# [Goal of the exercise]
Check every line of the data for the word "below", and copy those that have it.

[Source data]
=== Begin Enclosure ===

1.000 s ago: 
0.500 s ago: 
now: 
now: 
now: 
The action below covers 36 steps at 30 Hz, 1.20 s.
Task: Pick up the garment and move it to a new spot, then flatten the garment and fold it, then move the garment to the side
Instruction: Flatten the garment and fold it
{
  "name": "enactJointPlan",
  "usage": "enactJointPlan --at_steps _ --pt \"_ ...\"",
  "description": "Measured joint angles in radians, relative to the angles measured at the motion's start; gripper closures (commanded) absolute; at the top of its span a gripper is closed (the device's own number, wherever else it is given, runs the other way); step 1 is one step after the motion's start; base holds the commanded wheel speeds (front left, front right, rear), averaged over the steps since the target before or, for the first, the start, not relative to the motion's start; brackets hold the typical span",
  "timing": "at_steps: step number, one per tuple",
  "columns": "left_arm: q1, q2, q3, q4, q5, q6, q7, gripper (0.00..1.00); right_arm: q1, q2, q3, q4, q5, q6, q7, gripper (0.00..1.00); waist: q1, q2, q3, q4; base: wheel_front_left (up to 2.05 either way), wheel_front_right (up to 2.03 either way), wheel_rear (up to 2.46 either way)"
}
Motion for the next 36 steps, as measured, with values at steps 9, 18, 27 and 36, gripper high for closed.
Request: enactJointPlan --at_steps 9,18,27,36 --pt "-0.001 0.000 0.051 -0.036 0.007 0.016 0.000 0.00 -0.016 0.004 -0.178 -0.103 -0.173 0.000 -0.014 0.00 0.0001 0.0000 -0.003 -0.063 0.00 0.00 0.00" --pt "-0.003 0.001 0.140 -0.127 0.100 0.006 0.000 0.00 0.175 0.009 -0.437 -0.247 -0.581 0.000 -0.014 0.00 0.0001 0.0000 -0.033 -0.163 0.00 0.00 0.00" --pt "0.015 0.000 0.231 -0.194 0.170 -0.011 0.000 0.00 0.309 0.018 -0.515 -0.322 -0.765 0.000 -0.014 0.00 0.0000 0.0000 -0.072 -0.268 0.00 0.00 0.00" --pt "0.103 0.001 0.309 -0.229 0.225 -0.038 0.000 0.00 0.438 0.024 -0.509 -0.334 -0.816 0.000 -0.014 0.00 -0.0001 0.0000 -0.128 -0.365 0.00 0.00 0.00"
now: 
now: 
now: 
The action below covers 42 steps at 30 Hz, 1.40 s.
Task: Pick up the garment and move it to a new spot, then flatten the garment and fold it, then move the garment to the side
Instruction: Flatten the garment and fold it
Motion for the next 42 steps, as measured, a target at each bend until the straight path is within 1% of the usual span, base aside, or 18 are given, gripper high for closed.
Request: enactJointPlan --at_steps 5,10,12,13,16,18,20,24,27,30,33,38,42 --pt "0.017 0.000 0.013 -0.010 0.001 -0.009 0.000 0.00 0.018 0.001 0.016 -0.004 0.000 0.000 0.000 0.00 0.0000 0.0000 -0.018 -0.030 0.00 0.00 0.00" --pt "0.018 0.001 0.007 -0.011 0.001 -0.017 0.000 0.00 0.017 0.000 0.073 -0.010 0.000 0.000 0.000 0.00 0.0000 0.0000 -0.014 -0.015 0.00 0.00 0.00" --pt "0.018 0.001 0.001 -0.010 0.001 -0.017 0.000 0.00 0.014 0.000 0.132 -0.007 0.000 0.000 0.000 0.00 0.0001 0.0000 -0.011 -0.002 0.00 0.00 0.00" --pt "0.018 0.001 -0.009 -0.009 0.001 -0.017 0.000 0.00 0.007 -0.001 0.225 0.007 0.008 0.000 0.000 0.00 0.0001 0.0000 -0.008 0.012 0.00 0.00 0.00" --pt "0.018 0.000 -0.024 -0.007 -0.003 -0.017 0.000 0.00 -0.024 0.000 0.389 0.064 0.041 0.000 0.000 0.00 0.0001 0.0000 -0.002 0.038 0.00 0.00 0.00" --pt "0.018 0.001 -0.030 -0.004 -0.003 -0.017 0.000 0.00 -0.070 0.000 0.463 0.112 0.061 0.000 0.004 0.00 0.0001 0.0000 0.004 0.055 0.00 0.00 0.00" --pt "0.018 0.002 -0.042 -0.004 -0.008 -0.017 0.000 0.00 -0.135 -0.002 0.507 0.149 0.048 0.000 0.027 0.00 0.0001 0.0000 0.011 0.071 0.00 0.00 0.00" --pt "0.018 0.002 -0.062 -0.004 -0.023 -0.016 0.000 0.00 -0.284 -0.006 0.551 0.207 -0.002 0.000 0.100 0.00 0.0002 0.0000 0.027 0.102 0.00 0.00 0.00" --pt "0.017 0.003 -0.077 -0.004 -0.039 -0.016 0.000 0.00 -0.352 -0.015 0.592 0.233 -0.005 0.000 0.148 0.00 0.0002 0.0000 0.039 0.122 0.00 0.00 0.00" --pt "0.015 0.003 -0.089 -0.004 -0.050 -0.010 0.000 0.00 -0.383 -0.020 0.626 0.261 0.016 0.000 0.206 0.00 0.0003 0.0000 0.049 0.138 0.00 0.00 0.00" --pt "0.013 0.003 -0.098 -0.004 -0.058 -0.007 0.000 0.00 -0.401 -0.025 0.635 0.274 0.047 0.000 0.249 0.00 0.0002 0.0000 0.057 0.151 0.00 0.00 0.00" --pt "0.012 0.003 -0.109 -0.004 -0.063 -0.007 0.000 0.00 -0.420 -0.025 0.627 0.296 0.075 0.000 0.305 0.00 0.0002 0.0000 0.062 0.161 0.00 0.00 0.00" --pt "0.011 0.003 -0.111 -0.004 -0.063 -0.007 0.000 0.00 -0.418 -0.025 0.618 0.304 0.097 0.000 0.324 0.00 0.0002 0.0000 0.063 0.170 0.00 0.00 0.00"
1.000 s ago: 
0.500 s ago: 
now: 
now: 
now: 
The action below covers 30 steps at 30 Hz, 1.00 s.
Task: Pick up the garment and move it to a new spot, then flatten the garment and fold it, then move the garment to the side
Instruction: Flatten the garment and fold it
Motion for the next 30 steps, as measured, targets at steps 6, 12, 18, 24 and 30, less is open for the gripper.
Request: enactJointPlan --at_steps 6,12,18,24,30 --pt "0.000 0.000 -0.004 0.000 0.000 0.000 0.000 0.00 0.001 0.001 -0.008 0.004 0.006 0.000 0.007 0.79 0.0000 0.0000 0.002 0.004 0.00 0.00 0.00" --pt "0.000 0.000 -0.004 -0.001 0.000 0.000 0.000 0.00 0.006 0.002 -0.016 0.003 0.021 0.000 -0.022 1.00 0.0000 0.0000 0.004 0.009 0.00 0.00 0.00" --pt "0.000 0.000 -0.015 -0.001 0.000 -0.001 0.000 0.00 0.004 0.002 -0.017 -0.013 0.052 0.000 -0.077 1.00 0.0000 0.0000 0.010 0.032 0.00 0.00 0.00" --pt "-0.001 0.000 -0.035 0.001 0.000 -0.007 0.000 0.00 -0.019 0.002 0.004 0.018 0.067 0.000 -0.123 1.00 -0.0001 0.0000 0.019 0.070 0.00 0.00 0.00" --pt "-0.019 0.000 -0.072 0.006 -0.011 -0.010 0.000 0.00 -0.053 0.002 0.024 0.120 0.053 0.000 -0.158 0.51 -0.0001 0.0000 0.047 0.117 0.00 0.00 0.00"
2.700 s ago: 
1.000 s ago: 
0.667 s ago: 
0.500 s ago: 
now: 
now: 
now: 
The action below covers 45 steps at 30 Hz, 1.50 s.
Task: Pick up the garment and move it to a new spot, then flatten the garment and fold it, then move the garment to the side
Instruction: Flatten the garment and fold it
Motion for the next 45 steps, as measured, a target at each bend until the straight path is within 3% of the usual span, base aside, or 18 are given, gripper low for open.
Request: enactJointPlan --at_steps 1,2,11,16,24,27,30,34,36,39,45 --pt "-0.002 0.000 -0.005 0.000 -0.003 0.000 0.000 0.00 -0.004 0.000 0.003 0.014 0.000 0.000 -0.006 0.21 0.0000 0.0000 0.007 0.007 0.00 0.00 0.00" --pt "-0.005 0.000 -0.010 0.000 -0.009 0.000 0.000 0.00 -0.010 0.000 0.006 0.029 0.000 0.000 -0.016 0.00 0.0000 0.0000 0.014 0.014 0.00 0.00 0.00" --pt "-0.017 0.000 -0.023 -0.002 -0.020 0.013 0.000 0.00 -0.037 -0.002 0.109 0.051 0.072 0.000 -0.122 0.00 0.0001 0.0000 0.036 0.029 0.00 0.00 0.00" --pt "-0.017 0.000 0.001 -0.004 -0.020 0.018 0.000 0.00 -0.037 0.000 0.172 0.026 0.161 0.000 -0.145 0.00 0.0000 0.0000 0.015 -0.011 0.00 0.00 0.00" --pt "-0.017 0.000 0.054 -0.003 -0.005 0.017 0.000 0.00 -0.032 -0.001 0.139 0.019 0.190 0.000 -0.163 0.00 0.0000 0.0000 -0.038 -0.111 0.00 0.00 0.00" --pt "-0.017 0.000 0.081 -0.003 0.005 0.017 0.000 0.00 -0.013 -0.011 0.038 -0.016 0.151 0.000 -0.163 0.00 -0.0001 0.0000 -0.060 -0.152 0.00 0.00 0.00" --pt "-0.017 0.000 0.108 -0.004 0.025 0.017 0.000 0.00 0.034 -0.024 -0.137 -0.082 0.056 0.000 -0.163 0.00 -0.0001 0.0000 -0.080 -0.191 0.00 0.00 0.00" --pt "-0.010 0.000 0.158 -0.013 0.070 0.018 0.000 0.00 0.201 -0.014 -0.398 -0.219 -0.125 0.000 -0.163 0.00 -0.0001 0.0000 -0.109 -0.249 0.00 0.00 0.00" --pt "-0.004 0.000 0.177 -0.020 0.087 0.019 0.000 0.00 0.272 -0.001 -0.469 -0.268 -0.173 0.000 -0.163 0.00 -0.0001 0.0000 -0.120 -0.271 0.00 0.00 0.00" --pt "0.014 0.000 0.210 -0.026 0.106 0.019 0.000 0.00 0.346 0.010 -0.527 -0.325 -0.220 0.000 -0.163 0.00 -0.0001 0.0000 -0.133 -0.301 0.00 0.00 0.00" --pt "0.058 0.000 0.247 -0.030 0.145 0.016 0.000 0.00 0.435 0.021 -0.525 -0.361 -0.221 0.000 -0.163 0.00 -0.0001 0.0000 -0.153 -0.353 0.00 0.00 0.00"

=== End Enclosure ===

# [The answer]
The action below covers 36 steps at 30 Hz, 1.20 s.
The action below covers 42 steps at 30 Hz, 1.40 s.
The action below covers 30 steps at 30 Hz, 1.00 s.
The action below covers 45 steps at 30 Hz, 1.50 s.

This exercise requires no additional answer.